I was greeted with the bitterest of ironies: In the week of my absence, a three-story apartment building has been erected practically in my front yard. Where there was once a view of ancient oak trees and mature landscaping, now sits an enormous, towering façade. It will be the tallest building north of Derenne before the hotels on the riverfront, and it was approved without so much of a whisper to the surrounding residents — and apparently, its beyond-code height was green-lighted at a cocktail party. A dangerous precedent for Midtown and all of Savannah, and believe me, you'll hear more about it here.
*sigh* I guess you really can't go home again.
Last year around this time, Paul Rockwell walked more than 100 miles from St. Mary's to Savannah to raise awareness for cervical cancer in honor of Sarah Noll, the cheerful Sentient Bean barista then fighting the disease.

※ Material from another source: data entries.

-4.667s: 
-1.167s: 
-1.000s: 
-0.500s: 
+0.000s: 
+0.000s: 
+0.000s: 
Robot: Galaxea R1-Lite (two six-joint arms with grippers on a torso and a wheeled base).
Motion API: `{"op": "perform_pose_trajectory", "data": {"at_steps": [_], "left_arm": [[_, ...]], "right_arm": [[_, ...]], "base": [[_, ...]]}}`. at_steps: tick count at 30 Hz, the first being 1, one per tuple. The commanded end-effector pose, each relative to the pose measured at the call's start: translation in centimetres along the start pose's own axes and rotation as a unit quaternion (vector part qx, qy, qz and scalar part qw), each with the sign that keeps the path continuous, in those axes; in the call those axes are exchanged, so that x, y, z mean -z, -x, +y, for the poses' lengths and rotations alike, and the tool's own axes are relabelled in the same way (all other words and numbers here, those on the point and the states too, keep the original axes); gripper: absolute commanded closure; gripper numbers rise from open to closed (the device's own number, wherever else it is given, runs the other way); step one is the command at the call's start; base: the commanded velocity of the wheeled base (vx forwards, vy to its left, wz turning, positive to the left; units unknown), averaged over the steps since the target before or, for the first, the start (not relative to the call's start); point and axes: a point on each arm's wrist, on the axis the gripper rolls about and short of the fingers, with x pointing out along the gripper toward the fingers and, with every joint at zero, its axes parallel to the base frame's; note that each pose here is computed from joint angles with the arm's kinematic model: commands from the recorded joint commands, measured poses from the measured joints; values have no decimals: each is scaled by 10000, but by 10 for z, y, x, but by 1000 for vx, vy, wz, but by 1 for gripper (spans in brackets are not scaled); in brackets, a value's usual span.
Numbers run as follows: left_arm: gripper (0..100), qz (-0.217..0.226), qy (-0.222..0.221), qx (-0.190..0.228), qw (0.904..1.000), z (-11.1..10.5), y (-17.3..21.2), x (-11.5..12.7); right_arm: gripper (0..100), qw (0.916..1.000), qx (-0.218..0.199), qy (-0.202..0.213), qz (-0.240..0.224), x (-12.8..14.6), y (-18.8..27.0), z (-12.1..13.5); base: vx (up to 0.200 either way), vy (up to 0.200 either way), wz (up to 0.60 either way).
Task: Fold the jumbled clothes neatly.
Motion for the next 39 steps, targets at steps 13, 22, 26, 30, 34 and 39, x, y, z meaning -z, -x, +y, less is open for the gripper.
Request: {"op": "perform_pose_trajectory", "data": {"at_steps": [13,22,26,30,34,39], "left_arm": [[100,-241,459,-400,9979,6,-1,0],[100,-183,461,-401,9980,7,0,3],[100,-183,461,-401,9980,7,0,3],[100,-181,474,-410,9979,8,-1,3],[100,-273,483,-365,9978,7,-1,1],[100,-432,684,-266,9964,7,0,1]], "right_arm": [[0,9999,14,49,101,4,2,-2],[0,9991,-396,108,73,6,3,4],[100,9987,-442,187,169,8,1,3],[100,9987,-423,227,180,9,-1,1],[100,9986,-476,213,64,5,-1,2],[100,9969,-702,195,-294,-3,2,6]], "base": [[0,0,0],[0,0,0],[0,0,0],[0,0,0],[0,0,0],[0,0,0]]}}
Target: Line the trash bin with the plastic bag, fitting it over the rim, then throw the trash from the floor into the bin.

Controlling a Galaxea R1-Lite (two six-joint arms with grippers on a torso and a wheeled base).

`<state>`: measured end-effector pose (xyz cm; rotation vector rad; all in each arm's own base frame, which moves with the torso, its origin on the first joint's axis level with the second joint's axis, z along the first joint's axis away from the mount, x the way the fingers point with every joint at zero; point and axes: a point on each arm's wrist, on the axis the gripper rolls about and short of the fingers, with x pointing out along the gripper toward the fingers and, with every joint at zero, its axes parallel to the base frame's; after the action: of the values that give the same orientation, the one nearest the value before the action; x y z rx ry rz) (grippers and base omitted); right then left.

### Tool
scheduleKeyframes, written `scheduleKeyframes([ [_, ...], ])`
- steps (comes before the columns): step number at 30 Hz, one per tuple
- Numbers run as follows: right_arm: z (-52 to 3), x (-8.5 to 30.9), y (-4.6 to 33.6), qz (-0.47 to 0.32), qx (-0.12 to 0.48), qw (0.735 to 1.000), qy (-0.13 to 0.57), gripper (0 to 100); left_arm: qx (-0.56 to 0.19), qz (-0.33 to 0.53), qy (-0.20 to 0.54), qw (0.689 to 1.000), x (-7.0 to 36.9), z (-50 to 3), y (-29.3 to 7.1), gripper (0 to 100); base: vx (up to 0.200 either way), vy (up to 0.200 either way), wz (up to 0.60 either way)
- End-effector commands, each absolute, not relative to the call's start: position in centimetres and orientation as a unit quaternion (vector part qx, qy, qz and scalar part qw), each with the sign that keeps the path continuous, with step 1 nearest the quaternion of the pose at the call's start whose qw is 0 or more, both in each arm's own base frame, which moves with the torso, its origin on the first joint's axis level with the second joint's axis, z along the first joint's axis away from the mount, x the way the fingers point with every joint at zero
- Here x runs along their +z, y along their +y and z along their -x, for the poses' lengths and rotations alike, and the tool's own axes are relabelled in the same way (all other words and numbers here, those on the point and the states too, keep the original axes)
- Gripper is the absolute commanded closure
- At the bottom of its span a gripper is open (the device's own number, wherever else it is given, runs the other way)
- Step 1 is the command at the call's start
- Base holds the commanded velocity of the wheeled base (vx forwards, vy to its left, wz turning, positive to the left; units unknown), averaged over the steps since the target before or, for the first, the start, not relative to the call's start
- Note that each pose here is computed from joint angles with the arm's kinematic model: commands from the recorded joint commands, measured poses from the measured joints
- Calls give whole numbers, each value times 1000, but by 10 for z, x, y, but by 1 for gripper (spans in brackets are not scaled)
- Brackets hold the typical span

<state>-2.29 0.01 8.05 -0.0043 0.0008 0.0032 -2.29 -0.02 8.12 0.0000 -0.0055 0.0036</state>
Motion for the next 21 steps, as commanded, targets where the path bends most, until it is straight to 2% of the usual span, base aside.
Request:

Rockwell uses crutches due to cerebral palsy, and his impressive trek brought attention and funds to the cause.
Before Noll passed away last summer, Rockwell promised her that he'd continue his activist efforts. Unfortunately, plans to make the march again this spring were foiled by a broken femur. As the mighty do, he adapted:
Starting at 7 a.m. Saturday, April 13, Rockwell will roll around Forsyth Park in his wheelchair 13 times in Sarah Noll's honor and to raise a few bucks for research. Donations to the American Cancer Society are being taken at the Bean, 13 E. Park Ave.
"I told Sarah I would do whatever I can to keeping fighting the fight and do what I can to inspire people," he says.
Join him on a lap or make a pledge. But whatever you do, please don't tell him to "break a leg."